> _Task brief_
Reproduce the data below verbatim from the line containing "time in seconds" through its final line, and produce nothing more.

> _Collected material_
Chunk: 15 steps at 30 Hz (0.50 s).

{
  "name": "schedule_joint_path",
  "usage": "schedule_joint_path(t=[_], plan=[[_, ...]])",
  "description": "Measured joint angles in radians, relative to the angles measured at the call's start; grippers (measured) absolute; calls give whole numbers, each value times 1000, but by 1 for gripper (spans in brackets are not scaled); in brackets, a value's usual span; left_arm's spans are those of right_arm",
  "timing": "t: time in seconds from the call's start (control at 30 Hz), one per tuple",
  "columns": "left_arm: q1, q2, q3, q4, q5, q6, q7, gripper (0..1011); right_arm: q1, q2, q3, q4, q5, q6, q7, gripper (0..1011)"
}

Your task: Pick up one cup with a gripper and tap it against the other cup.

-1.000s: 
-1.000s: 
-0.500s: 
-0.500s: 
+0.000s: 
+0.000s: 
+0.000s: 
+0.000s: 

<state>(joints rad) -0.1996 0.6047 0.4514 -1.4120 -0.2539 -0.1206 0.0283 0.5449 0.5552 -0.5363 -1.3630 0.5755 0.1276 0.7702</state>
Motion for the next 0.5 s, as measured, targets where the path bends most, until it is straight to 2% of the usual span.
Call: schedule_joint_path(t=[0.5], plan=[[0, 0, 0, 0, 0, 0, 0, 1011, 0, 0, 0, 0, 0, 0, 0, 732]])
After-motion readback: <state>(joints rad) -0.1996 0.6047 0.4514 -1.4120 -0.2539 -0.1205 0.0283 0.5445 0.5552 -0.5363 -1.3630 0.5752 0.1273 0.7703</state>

> _Exercise output_
  "timing": "t: time in seconds from the call's start (control at 30 Hz), one per tuple",
  "columns": "left_arm: q1, q2, q3, q4, q5, q6, q7, gripper (0..1011); right_arm: q1, q2, q3, q4, q5, q6, q7, gripper (0..1011)"
}

Your task: Pick up one cup with a gripper and tap it against the other cup.

-1.000s: 
-1.000s: 
-0.500s: 
-0.500s: 
+0.000s: 
+0.000s: 
+0.000s: 
+0.000s: 

<state>(joints rad) -0.1996 0.6047 0.4514 -1.4120 -0.2539 -0.1206 0.0283 0.5449 0.5552 -0.5363 -1.3630 0.5755 0.1276 0.7702</state>
Motion for the next 0.5 s, as measured, targets where the path bends most, until it is straight to 2% of the usual span.
Call: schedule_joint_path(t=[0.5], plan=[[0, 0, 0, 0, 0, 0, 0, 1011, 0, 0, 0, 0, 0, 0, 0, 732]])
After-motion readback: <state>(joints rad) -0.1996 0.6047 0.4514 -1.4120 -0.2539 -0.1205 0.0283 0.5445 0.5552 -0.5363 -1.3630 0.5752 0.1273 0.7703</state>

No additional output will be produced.